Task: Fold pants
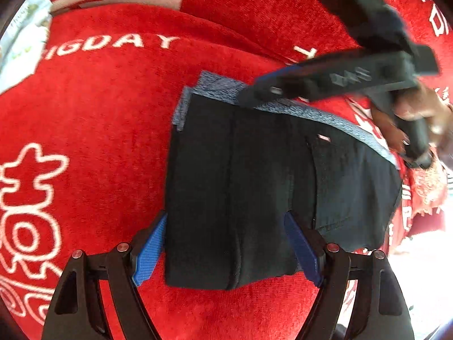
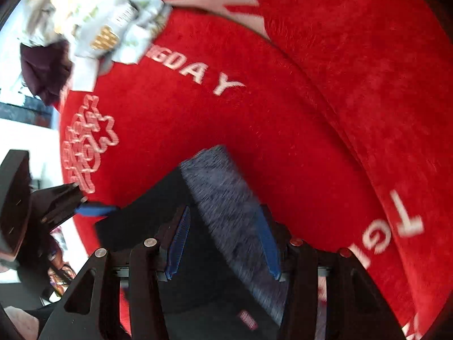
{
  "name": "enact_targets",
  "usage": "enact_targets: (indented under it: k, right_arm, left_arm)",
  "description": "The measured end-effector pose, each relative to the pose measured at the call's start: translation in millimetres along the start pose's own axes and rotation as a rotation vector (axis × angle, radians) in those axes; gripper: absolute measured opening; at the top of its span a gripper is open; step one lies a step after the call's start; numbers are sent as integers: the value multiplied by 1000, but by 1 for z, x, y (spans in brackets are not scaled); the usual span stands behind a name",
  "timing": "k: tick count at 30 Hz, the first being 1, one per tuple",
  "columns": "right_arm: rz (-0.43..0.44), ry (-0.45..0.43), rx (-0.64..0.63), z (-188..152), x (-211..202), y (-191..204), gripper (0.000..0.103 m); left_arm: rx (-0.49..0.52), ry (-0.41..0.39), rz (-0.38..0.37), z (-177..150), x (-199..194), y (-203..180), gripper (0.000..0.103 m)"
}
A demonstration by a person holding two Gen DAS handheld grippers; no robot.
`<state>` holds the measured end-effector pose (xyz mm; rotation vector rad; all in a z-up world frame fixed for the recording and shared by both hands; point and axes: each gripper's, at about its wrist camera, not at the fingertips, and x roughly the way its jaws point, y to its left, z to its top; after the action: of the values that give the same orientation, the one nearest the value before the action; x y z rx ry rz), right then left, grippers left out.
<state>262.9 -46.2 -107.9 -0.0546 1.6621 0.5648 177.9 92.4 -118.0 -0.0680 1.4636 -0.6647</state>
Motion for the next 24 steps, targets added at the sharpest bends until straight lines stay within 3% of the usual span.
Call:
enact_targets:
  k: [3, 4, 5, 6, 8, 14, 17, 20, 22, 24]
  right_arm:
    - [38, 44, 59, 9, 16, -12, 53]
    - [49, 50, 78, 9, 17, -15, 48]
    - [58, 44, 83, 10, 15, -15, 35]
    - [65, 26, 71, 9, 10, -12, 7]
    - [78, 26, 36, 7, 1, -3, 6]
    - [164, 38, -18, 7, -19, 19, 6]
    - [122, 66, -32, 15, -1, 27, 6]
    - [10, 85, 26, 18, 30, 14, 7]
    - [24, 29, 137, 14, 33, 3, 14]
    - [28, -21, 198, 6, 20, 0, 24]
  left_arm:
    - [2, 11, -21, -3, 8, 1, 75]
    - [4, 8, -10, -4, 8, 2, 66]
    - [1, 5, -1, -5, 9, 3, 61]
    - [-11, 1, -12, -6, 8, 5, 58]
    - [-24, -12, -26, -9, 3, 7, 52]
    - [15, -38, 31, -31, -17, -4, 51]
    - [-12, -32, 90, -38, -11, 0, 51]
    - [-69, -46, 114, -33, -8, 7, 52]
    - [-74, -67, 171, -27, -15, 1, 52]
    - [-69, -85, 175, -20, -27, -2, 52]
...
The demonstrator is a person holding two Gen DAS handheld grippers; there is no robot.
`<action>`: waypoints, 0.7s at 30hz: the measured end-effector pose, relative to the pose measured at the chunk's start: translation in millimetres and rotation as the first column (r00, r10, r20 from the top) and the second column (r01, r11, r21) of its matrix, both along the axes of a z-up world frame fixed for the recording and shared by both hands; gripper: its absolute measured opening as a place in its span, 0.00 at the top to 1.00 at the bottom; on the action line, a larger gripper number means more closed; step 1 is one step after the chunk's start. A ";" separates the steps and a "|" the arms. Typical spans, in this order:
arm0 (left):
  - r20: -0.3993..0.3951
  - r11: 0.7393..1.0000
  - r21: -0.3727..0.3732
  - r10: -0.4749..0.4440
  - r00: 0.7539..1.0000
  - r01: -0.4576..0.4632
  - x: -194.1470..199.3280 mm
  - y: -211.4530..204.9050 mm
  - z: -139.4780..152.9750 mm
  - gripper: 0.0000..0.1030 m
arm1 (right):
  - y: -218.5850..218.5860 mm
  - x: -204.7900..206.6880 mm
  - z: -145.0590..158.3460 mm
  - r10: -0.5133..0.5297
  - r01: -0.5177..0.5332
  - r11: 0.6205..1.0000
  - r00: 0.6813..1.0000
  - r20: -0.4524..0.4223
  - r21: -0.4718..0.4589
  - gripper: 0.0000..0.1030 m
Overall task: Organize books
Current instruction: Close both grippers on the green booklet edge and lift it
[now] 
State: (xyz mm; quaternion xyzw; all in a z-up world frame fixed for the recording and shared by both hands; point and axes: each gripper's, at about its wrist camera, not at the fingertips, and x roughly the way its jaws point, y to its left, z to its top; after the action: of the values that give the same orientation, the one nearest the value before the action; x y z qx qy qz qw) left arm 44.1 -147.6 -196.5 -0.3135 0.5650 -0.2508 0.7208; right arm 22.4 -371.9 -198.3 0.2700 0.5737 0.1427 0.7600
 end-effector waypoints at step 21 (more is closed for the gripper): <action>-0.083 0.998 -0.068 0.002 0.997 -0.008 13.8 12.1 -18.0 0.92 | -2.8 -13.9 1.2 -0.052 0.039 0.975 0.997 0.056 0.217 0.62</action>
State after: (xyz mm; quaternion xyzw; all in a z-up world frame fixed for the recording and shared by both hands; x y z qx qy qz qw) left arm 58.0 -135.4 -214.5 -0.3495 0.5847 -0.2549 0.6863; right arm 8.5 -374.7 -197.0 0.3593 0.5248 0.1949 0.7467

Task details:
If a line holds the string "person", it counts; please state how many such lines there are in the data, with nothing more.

The answer:
2